The task.
Having read the listing below, repeat it exactly.

/---

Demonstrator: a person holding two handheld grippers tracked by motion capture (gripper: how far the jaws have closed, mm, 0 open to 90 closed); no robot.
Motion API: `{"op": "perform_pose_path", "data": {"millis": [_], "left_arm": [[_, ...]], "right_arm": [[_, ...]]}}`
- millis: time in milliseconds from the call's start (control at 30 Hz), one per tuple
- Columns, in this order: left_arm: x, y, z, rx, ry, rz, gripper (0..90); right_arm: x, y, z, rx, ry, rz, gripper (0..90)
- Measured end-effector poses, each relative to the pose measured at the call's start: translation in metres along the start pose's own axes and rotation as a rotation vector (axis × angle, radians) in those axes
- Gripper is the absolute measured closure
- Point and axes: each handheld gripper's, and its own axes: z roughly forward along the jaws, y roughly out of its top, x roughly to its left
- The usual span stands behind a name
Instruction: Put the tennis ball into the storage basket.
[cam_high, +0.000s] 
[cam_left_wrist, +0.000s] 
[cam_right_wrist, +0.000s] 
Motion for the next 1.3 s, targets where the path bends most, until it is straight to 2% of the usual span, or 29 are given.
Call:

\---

Result.
Demonstrator: a person holding two handheld grippers tracked by motion capture (gripper: how far the jaws have closed, mm, 0 open to 90 closed); no robot.
Motion API: `{"op": "perform_pose_path", "data": {"millis": [_], "left_arm": [[_, ...]], "right_arm": [[_, ...]]}}`
- millis: time in milliseconds from the call's start (control at 30 Hz), one per tuple
- Columns, in this order: left_arm: x, y, z, rx, ry, rz, gripper (0..90); right_arm: x, y, z, rx, ry, rz, gripper (0..90)
- Measured end-effector poses, each relative to the pose measured at the call's start: translation in metres along the start pose's own axes and rotation as a rotation vector (axis × angle, radians) in those axes
- Gripper is the absolute measured closure
- Point and axes: each handheld gripper's, and its own axes: z roughly forward along the jaws, y roughly out of its top, x roughly to its left
- The usual span stands behind a name
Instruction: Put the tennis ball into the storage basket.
[cam_high, +0.000s] 
[cam_left_wrist, +0.000s] 
[cam_right_wrist, +0.000s] 
Motion for the next 1.3 s, targets where the path bends most, until it is straight to 2% of the usual span, or 29 are given.
Call:

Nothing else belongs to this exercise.